The most important thing I've learned while working with large databases (FeedDigest's in particular) is that it's better to have 100 ridiculously quick queries than one slow one. This is really, really important. Here's a story as to why..
One of FeedDigest's common queries is that to "get a digest". In essence, it's a SQL query which grabs all the "posts" from various "feeds" and then orders them, groups them, and gives the right quantity back as the actual digest. The code would look something like:
SELECT p.* FROM posts p WHERE *stuff* GROUP BY *something* ORDER BY *something* LIMIT 25
Looks pretty standard, right? But consider that the posts table contained everything about a post, including its (potentially long) full contents. The ORDER BY (or GROUP BY) demands that all of the posts involved in the query will be copied to a temporary table, sorted, and then returned. That's fine unless all of the posts related to the feeds you're querying go over the "in memory" temporary table limit in MySQL.. and with FeedDigest containing millions of posts, that's what began to happen. Say hello to database meltdown! Some queries would take ten seconds. It got drastic.
The solution? Well, I needed digests to be put together within a second. FeedDigest has some intense caching, which cuts database load by 98%, but it still gets a handful of cache refreshes or new requests each second to deal with. I realized the solution was to reduce the amount of memory needed by each query, so that sorting could take place in memory without MySQL creating a temporary table on disk.
In my case, I realized that the real "logic" was being done on the posts table, all the sortable elements were there.

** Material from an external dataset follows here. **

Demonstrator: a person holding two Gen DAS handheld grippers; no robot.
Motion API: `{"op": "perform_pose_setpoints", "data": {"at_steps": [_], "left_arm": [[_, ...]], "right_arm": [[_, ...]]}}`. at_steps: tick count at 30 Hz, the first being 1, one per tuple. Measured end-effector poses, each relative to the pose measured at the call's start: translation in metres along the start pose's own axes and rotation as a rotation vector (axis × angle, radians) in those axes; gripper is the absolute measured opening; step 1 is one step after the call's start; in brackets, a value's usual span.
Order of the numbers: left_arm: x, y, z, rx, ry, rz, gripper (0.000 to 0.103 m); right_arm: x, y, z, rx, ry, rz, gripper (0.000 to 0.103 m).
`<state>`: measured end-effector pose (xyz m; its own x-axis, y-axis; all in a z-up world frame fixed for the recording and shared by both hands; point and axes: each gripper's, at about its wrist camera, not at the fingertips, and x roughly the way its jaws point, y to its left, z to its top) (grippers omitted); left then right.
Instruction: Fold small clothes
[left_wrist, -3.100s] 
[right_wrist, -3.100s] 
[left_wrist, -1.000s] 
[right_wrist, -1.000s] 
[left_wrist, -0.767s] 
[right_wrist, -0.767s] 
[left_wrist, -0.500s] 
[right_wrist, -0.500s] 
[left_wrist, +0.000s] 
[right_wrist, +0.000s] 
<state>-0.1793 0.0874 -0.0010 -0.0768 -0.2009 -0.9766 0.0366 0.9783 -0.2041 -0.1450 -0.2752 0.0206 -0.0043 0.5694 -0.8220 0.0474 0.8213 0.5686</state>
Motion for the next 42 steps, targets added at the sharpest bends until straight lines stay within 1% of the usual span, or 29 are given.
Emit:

Yet, the full contents were only useful AFTER the sorting was finished. I decided to create a new table called posts_description, and move the descriptions there.. So:
CREATE TABLE posts_description (id int, description text, PRIMARY KEY(id));
INSERT INTO posts_description SELECT id, description FROM posts;
ALTER TABLE posts DROP COLUMN description;
Then I simply changed the logic for reading and writing to the posts table, with regard to post contents/descriptions. It meant that, as I haven't optimized yet, a single digest request might result in up to 100 SQL queries. One for the sort, and one each for getting each description from the other table (we can't use joins, as that increases the table size again!) .. yet that can all happen in well under a second!
The server load has fallen through the floor, throughput has increased substantially, and we now have the capacity to add a lot more users. Win win, and it only took a month to come up with this brainwave..
Better to optimize the query than minimize its fallout. Craft your query to avoid the temp table in the first place. Use EXPLAIN liberally.
http://www.livejournal.com/users/peter_zaitsev/2004/07/18/
http://dev.mysql.com/doc/refman/5.0/en/group-by-optimization.html
Posted by: Jeremy at December 1, 2005 04:34 AMIt was already pretty optimized Jeremy. Under EXPLAIN it was only doing one thing, there were no joins.. it just happened to want to do an ORDER BY and LIMIT on a result set of potentially tens of thousands of results.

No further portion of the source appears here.